:: Problem statement ::
Print exactly the lines below between the line holding "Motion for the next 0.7" and the line holding "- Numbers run", inclusive, and nothing more.

:: Source information ::
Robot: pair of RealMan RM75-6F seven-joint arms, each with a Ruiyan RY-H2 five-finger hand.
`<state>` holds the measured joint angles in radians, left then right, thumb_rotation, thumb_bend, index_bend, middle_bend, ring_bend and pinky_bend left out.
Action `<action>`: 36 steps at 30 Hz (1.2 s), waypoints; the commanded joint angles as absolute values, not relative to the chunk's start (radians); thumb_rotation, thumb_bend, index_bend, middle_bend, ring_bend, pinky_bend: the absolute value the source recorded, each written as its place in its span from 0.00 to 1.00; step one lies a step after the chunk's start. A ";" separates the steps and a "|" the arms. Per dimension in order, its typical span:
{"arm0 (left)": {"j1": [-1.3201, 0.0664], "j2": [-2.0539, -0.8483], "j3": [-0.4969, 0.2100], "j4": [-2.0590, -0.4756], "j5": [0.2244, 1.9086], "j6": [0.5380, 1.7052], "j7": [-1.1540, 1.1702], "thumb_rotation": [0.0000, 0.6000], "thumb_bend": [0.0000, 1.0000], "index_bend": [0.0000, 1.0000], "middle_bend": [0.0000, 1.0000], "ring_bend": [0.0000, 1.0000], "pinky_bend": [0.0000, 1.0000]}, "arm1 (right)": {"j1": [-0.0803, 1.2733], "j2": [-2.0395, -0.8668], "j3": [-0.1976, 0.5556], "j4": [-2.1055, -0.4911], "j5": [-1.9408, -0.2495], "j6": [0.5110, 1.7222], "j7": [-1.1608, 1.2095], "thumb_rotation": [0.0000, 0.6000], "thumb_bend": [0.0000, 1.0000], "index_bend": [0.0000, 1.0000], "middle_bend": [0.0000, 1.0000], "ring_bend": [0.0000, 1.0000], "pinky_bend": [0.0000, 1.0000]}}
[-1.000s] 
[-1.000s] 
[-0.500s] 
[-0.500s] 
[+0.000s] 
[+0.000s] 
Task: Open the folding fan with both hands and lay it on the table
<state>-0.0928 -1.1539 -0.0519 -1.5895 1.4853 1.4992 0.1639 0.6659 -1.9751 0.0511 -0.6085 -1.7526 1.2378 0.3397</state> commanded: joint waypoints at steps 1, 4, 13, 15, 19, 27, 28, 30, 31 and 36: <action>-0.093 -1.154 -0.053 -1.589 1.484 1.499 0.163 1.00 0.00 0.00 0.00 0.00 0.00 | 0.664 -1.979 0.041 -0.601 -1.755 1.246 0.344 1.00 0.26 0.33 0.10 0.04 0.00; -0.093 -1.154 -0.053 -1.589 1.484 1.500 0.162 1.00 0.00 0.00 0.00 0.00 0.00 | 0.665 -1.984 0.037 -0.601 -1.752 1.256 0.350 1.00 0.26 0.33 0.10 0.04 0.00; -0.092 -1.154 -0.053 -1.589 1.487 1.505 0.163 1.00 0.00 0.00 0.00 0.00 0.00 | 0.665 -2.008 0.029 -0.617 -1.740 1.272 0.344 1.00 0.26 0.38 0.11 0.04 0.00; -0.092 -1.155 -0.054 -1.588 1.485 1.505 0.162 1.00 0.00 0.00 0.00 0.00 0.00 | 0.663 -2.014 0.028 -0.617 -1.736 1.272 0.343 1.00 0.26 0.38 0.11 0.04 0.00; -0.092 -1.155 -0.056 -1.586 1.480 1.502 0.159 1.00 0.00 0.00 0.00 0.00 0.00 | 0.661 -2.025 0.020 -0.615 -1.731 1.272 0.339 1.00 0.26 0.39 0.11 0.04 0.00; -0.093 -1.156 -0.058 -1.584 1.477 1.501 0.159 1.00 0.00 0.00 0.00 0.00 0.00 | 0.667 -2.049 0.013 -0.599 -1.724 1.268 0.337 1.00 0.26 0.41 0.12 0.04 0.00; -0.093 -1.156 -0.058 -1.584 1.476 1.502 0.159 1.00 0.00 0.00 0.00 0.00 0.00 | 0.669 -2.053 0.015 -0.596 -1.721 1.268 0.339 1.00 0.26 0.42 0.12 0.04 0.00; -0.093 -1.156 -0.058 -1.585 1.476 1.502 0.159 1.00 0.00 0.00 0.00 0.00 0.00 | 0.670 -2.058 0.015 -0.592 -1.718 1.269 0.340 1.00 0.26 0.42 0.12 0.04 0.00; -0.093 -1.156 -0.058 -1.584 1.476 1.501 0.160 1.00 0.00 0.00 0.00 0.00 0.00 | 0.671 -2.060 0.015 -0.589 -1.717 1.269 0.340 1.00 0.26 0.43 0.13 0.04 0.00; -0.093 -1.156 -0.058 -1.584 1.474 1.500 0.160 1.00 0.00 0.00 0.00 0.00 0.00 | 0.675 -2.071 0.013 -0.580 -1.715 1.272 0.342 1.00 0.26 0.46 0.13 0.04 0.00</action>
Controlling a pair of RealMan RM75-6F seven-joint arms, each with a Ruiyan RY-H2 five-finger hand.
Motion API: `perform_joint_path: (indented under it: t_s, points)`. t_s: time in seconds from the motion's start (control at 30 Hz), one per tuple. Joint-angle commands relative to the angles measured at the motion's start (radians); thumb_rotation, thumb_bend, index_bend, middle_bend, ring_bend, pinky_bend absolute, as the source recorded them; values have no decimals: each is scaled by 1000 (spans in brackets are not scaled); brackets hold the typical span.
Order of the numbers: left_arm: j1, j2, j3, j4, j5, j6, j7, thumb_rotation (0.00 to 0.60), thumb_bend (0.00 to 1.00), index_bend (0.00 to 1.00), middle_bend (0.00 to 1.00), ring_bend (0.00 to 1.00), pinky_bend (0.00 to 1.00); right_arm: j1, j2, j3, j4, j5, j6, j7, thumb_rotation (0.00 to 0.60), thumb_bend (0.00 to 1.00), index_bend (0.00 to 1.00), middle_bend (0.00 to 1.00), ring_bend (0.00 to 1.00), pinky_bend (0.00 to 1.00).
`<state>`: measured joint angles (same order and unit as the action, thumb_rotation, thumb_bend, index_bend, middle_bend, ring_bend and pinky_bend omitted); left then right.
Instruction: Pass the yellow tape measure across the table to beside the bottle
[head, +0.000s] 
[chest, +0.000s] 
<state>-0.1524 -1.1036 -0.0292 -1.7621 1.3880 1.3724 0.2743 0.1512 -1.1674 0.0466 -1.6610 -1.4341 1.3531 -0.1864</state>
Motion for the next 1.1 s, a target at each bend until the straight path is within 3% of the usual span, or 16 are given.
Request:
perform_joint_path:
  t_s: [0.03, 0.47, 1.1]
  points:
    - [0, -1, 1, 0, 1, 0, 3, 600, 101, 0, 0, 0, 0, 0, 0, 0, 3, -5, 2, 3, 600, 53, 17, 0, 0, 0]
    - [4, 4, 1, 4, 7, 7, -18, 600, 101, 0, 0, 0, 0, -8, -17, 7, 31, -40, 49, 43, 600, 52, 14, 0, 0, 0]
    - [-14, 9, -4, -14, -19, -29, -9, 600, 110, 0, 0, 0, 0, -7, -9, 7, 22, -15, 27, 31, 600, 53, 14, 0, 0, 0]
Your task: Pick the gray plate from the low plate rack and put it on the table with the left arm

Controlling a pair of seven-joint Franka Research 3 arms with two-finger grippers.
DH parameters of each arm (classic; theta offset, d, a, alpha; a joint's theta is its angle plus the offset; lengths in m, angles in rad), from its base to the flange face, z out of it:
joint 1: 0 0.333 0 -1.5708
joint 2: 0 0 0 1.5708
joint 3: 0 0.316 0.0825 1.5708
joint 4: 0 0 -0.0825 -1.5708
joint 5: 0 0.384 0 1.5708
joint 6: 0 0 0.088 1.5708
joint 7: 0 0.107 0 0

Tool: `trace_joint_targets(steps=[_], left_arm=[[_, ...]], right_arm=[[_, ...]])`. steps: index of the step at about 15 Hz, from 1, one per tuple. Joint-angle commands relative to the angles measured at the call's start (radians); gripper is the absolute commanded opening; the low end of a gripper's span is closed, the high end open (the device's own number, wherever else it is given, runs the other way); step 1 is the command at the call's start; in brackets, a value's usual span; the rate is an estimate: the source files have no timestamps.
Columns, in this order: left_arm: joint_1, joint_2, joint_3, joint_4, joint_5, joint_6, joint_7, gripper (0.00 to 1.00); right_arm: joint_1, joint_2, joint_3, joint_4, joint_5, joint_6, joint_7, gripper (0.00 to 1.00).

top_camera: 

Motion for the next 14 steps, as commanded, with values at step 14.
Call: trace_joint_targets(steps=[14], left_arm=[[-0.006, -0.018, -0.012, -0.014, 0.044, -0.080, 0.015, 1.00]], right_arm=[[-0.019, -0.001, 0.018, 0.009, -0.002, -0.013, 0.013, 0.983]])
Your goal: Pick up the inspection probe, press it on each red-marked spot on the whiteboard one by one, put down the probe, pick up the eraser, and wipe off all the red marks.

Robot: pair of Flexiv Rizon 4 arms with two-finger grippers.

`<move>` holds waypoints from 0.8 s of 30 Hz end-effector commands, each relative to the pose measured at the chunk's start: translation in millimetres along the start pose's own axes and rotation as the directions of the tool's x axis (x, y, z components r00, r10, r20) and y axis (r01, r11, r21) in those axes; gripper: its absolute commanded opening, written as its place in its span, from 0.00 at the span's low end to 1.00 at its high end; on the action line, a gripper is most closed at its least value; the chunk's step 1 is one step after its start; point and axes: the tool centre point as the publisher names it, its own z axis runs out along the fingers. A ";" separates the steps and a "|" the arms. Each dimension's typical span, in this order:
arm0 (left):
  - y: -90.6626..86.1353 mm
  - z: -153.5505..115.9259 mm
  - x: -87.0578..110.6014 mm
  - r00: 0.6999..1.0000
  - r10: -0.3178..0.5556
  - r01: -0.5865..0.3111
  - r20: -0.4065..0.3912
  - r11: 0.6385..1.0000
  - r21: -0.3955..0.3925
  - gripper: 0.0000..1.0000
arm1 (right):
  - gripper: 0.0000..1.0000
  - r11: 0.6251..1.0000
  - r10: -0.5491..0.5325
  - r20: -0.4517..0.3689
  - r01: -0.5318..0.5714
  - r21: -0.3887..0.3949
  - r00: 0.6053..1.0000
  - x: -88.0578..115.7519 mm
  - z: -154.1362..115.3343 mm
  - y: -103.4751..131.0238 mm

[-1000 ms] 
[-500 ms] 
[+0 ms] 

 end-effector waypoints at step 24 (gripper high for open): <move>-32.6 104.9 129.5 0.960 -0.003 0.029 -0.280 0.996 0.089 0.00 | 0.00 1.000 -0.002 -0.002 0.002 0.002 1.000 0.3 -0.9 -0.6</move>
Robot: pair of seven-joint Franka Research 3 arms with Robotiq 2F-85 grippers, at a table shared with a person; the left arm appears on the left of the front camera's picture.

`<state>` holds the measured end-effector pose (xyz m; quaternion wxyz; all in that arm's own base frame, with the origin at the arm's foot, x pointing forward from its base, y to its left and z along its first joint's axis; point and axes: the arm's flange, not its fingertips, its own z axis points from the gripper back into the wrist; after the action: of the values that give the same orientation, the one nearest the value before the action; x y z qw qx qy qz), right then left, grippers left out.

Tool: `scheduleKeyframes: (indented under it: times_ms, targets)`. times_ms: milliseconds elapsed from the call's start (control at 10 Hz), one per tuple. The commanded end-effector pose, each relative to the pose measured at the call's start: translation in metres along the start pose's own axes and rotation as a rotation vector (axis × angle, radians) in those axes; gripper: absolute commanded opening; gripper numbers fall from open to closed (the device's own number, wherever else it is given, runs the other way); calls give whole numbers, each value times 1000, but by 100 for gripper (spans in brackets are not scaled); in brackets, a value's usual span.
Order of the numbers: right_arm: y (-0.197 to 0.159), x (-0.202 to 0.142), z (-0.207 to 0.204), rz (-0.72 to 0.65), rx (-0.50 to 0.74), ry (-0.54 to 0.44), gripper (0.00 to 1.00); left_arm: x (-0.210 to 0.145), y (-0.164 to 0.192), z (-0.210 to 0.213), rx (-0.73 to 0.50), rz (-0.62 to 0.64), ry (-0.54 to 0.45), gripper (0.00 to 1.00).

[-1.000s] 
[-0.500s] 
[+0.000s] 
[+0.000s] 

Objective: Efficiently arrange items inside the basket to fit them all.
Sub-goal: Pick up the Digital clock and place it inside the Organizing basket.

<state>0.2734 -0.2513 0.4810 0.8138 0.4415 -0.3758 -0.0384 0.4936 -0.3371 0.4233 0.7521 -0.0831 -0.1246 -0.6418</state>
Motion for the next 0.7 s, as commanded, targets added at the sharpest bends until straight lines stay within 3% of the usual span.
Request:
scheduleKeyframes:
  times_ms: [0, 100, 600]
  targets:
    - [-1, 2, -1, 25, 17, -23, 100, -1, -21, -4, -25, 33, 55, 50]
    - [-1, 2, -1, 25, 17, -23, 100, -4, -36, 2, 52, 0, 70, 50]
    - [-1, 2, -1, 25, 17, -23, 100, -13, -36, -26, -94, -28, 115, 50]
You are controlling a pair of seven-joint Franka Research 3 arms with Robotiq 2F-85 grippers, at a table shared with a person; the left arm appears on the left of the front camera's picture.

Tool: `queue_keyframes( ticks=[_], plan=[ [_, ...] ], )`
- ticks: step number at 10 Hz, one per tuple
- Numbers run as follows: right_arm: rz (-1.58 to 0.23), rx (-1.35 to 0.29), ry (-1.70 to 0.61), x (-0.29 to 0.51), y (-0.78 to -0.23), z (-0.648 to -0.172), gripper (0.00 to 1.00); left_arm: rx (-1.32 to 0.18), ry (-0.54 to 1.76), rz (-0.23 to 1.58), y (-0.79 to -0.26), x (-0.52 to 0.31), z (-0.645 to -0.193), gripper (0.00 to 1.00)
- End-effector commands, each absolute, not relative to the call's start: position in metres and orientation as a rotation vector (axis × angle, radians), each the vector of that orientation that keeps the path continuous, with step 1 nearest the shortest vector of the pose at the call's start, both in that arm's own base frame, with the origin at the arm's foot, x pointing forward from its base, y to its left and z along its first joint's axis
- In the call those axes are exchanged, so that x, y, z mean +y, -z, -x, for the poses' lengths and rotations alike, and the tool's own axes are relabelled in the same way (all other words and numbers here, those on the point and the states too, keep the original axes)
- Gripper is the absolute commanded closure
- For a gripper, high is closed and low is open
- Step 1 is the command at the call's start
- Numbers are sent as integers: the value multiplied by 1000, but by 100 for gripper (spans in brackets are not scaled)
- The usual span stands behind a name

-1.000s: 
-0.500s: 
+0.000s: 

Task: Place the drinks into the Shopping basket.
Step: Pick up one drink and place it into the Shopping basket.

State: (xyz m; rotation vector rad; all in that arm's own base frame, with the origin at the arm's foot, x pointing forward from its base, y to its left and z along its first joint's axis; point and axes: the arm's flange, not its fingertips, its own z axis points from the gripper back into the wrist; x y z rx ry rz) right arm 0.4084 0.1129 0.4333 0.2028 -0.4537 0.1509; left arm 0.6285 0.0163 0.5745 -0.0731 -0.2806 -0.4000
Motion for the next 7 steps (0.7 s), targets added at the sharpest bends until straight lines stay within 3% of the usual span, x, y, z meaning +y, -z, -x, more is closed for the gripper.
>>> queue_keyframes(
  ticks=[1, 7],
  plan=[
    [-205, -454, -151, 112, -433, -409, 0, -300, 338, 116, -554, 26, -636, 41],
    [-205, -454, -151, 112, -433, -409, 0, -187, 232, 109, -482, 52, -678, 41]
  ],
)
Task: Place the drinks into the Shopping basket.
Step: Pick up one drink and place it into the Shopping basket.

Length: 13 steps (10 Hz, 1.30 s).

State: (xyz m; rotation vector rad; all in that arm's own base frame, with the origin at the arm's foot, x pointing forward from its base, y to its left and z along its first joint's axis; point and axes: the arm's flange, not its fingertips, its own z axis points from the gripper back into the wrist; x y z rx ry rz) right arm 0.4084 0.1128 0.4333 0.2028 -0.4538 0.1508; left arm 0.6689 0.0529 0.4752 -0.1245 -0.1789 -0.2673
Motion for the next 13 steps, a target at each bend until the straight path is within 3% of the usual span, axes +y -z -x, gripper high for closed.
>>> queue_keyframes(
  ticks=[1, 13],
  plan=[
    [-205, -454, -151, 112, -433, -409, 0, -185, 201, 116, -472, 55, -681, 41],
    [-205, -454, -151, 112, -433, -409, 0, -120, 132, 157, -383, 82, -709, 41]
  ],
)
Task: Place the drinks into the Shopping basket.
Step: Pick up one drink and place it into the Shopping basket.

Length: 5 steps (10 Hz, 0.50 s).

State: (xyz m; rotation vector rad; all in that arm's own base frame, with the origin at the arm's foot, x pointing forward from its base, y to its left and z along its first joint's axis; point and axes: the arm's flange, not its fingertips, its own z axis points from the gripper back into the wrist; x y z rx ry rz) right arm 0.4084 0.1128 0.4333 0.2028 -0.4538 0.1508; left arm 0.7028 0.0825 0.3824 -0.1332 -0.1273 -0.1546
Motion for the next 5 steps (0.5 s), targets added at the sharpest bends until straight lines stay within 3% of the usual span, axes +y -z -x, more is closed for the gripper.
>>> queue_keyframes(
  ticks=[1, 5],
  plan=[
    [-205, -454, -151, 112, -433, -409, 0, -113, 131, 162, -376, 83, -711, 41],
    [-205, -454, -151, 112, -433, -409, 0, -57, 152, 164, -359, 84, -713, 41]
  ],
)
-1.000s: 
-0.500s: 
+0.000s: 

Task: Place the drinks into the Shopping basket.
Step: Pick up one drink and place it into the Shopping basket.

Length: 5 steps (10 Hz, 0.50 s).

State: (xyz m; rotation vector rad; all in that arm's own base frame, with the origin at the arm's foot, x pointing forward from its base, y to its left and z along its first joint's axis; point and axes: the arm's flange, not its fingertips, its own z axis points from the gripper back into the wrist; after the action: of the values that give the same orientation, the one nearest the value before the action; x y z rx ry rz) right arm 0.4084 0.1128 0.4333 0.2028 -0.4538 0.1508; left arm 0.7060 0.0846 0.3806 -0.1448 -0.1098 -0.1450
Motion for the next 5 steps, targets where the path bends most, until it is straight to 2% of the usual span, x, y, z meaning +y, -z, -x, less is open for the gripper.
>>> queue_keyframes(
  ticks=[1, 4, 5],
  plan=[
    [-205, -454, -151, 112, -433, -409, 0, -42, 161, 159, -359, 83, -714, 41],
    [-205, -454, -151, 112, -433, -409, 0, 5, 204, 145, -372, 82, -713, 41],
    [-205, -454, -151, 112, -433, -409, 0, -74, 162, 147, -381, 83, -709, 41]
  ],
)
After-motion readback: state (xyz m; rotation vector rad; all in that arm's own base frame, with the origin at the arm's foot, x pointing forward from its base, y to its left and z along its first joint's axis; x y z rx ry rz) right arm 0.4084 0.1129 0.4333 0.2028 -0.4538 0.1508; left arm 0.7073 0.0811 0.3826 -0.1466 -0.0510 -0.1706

:: Completed exercise ::
Motion for the next 0.7 s, as commanded, targets added at the sharpest bends until straight lines stay within 3% of the usual span.
Request:
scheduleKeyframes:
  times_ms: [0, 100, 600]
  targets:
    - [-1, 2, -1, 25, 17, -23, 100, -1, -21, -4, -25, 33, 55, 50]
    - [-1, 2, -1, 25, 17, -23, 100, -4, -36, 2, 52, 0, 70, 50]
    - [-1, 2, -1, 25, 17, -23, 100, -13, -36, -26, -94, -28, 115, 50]
You are controlling a pair of seven-joint Franka Research 3 arms with Robotiq 2F-85 grippers, at a table shared with a person; the left arm appears on the left of the front camera's picture.

Tool: `queue_keyframes( ticks=[_], plan=[ [_, ...] ], )`
- ticks: step number at 10 Hz, one per tuple
- Numbers run as follows: right_arm: rz (-1.58 to 0.23), rx (-1.35 to 0.29), ry (-1.70 to 0.61), x (-0.29 to 0.51), y (-0.78 to -0.23), z (-0.648 to -0.172), gripper (0.00 to 1.00); left_arm: rx (-1.32 to 0.18), ry (-0.54 to 1.76), rz (-0.23 to 1.58), y (-0.79 to -0.26), x (-0.52 to 0.31), z (-0.645 to -0.193), gripper (0.00 to 1.00)

The response above is complete.